Droit européen de la concurrence

En vertu de l'article 296 TFUE, les actes juridiques des institutions de l'Union, comme les décisions de la Commission, doivent être motivés. La motivation a une triple finalité. Elle doit permettre à son destinataire de connaître les justifications de la mesure prise, au juge européen d'exercer son contrôle de légalité et aux juridictions nationales, liées par les décisions de la Commission, d'en tirer toutes les conséquences dans le cadre d'actions en réparation des dommages causés ou d'actions récursoires entre co-débiteurs solidaires du montant de l'amende infligée. La motivation doit, selon un principe fondamental du droit européen, être suffisante, y compris dans le cadre d'une procédure de transaction et ne pas se contenter de faire référence à une pratique décisionnelle constante. Elle doit faire apparaître d'une manière claire et non équivoque le raisonnement de l'autorité européenne, la décision devant se suffire à elle-même, sans nécessiter d'explications orales ou écrites ultérieures. Toutefois, le contexte qui a conduit à son adoption, notamment les courriers échangés avec ses destinataires au cours de la procédure administrative, peut suffire à éclairer ces derniers sur les éléments de fait et de droit dont dépend sa justification légale. L'insuffisance de motivation justifie l'annulation. La même sanction s'applique à la décision entachée de contradiction entre les motifs et le dispositif et au sein même des motifs, lorsqu'elle empêche les entreprises de comprendre la nature et la portée de l'infraction constatée.
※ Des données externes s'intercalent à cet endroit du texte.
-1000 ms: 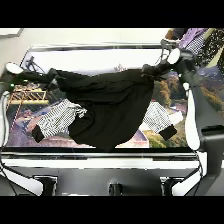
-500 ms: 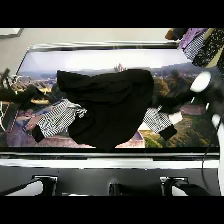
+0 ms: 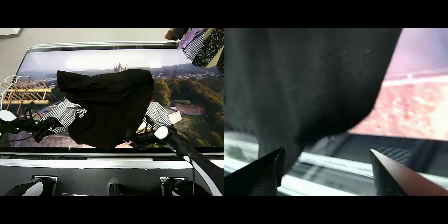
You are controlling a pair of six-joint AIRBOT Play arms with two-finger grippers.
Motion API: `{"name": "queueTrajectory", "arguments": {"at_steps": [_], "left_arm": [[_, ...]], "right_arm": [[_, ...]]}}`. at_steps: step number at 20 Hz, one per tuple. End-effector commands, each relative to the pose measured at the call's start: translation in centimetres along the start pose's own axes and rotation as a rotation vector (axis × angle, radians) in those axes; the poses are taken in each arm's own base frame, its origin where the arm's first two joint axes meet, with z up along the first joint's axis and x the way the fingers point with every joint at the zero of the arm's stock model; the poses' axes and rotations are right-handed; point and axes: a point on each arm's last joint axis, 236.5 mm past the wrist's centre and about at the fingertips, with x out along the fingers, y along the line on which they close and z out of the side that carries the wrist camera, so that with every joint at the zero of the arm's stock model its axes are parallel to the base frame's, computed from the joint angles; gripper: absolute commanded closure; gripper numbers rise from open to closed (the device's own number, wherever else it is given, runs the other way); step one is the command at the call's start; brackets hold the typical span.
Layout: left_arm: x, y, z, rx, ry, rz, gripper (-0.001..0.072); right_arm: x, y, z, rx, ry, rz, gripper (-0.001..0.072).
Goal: Fold the clothes and pants, and hang the long-sleeved shirts on hangers.
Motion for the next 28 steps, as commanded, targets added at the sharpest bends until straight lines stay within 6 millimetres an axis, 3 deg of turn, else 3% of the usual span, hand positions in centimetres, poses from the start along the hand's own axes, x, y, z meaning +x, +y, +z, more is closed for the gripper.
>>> {"name": "queueTrajectory", "arguments": {"at_steps": [1,2,3,6,12,14,16,18,21,24,26,28], "left_arm": [[1.9,-0.3,-1.7,0.036,0.052,0.01,0.0019],[2.4,-0.6,-1.8,0.049,0.055,0.013,0.002],[2.9,-0.9,-1.8,0.062,0.059,0.016,0.002],[4.9,-2.2,-2.3,0.093,0.082,0.008,0.0019],[8.5,-3.4,-3.2,0.131,0.112,0.024,0.0048],[8.3,-3.7,-3.1,0.135,0.11,0.021,0.066],[7.2,-4.3,-3.6,0.147,0.132,0.022,0.0671],[4.9,-4.0,-5.5,0.138,0.191,0.066,0.0672],[1.9,-4.1,-10.8,0.164,0.281,0.113,0.0672],[-0.2,-6.0,-16.4,0.171,0.31,0.126,0.0672],[-1.1,-8.1,-18.4,0.15,0.286,0.094,0.0672],[-1.5,-10.5,-18.7,0.162,0.285,0.055,0.0672]], "right_arm": [[2.3,-0.1,1.4,0.097,-0.069,0.021,0.0373],[2.2,0.0,2.0,0.074,-0.088,0.017,0.0534],[2.0,0.5,2.2,0.046,-0.092,0.014,0.065],[1.5,1.3,1.5,0.014,-0.042,-0.004,0.0676],[0.4,0.7,0.4,-0.033,-0.009,-0.054,0.0676],[-1.5,0.3,1.0,-0.051,-0.062,-0.092,0.0676],[-4.7,-0.8,1.2,-0.097,-0.081,-0.158,0.0676],[-8.5,-2.7,-0.1,-0.141,-0.057,-0.246,0.0676],[-12.8,-4.8,-5.6,-0.165,0.04,-0.316,0.0677],[-16.1,-4.7,-10.0,-0.061,0.025,-0.255,0.0677],[-17.3,-4.0,-10.6,-0.001,-0.036,-0.197,0.0677],[-17.5,-4.3,-9.4,0.013,-0.074,-0.224,0.0677]]}}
La Commission n'est pas tenue de discuter tous les points de fait et de droit soulevés par les entreprises intéressées lors de la procédure administrative. Elle doit uniquement exposer les faits et les considérations juridiques qui revêtent une importance essentielle dans l'économie de la décision. Si la décision doit préciser les éléments de preuve sur lesquels elle s'appuie, elle n'a pas à les énumérer de manière exhaustive et peut s'y référer globalement. Une décision de la Commission est donc suffisamment motivée lorsqu'elle explique clairement et sans équivoque pourquoi l'infraction est constituée et dans quelle mesure les documents saisis en démontrent l'existence.

La Commission ne peut retenir dans la décision finale que les griefs sur lesquels les parties ont fait connaître leur point de vue, sans que celle-ci constitue une copie de la communication des griefs. Elle peut tenir compte dans sa décision finale d'un argument avancé au cours de la procédure administrative bien que l'entreprise concernée n'ait pas été en mesure de s'exprimer avant l'adoption de la décision ou aménager et compléter tant en fait qu'en droit son argumentation à l'appui des griefs qu'elle retient dans sa communication. En revanche, il lui est impossible de retenir, dans la décision finale, la responsabilité d'une société mère pour les comportements de sa filiale, si cette possible imputation n'a pas été mentionnée dans la communication des griefs, car elle prive ainsi l'entreprise de la faculté de faire valoir utilement son point de vue.

Rien n'interdit à la Commission de rendre une décision unique pour plusieurs infractions, dès lors que chaque destinataire peut dégager avec précision les griefs retenus à son égard.